• What the task asks: Locate the string "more" in the records below. Copy every line where it occurs.

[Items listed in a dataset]

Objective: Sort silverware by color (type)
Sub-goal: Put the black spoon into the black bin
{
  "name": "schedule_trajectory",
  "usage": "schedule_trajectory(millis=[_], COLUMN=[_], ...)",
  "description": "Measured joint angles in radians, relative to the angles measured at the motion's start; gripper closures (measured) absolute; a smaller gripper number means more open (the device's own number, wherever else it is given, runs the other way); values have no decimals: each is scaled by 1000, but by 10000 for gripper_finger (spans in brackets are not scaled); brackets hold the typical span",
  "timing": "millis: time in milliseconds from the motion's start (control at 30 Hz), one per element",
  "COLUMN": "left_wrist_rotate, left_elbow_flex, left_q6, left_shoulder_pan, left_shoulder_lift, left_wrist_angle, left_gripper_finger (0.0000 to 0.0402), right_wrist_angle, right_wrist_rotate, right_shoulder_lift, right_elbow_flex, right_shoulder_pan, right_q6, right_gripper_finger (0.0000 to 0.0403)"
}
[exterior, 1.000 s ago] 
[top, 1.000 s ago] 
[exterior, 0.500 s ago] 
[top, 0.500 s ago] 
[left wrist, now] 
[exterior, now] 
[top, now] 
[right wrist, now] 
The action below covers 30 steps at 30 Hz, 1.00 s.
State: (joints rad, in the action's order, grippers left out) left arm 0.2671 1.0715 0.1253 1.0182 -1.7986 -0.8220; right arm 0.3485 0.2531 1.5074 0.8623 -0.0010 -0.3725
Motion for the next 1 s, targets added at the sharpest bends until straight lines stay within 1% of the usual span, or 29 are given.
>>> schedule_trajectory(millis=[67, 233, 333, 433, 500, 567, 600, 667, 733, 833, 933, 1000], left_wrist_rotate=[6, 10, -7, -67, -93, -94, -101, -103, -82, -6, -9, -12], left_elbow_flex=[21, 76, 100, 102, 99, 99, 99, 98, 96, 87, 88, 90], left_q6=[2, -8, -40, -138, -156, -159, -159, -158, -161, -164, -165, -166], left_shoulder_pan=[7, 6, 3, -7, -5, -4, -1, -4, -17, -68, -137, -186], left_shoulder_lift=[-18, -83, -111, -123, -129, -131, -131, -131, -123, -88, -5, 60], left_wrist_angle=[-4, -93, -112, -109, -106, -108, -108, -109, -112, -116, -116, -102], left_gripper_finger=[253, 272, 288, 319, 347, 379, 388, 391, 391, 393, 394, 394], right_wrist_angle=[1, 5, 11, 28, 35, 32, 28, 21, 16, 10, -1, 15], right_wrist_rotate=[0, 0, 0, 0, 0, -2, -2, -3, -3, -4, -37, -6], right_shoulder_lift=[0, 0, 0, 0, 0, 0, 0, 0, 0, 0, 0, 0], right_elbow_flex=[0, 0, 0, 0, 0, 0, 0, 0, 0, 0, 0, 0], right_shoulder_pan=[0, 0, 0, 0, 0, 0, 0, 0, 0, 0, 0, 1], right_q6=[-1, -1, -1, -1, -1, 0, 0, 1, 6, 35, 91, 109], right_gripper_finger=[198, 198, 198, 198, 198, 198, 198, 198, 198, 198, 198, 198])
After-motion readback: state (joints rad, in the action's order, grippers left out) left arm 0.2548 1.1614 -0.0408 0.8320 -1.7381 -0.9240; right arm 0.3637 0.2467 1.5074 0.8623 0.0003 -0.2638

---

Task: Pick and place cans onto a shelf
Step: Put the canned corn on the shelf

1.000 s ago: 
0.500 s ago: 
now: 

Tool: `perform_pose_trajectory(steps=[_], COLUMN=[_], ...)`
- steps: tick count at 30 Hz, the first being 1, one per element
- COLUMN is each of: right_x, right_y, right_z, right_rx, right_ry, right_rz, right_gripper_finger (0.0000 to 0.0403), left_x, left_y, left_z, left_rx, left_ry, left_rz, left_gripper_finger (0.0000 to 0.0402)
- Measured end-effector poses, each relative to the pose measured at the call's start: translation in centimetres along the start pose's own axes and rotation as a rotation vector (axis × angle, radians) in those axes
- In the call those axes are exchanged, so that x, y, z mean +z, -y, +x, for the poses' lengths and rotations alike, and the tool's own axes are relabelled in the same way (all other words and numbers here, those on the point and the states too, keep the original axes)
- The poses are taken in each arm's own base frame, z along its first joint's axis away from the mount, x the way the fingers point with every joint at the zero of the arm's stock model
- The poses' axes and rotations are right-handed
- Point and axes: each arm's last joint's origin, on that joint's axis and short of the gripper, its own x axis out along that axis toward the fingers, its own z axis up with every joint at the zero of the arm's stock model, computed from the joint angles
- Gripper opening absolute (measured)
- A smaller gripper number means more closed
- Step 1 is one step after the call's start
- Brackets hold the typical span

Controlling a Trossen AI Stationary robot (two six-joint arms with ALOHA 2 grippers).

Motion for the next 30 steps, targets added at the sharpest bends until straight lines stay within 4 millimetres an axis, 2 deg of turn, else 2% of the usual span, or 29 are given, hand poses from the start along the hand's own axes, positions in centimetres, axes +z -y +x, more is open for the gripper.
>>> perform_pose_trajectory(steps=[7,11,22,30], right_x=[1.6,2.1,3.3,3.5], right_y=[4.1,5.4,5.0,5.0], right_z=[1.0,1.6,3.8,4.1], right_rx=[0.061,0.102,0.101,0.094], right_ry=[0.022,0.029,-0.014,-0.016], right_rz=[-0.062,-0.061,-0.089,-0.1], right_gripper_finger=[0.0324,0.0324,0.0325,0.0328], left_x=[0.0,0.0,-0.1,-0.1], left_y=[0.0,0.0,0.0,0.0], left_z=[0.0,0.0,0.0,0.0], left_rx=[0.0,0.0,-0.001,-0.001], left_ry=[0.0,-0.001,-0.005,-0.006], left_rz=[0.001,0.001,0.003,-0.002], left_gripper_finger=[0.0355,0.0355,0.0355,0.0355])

• Answer below:
  "description": "Measured joint angles in radians, relative to the angles measured at the motion's start; gripper closures (measured) absolute; a smaller gripper number means more open (the device's own number, wherever else it is given, runs the other way); values have no decimals: each is scaled by 1000, but by 10000 for gripper_finger (spans in brackets are not scaled); brackets hold the typical span",
- A smaller gripper number means more closed
Motion for the next 30 steps, targets added at the sharpest bends until straight lines stay within 4 millimetres an axis, 2 deg of turn, else 2% of the usual span, or 29 are given, hand poses from the start along the hand's own axes, positions in centimetres, axes +z -y +x, more is open for the gripper.

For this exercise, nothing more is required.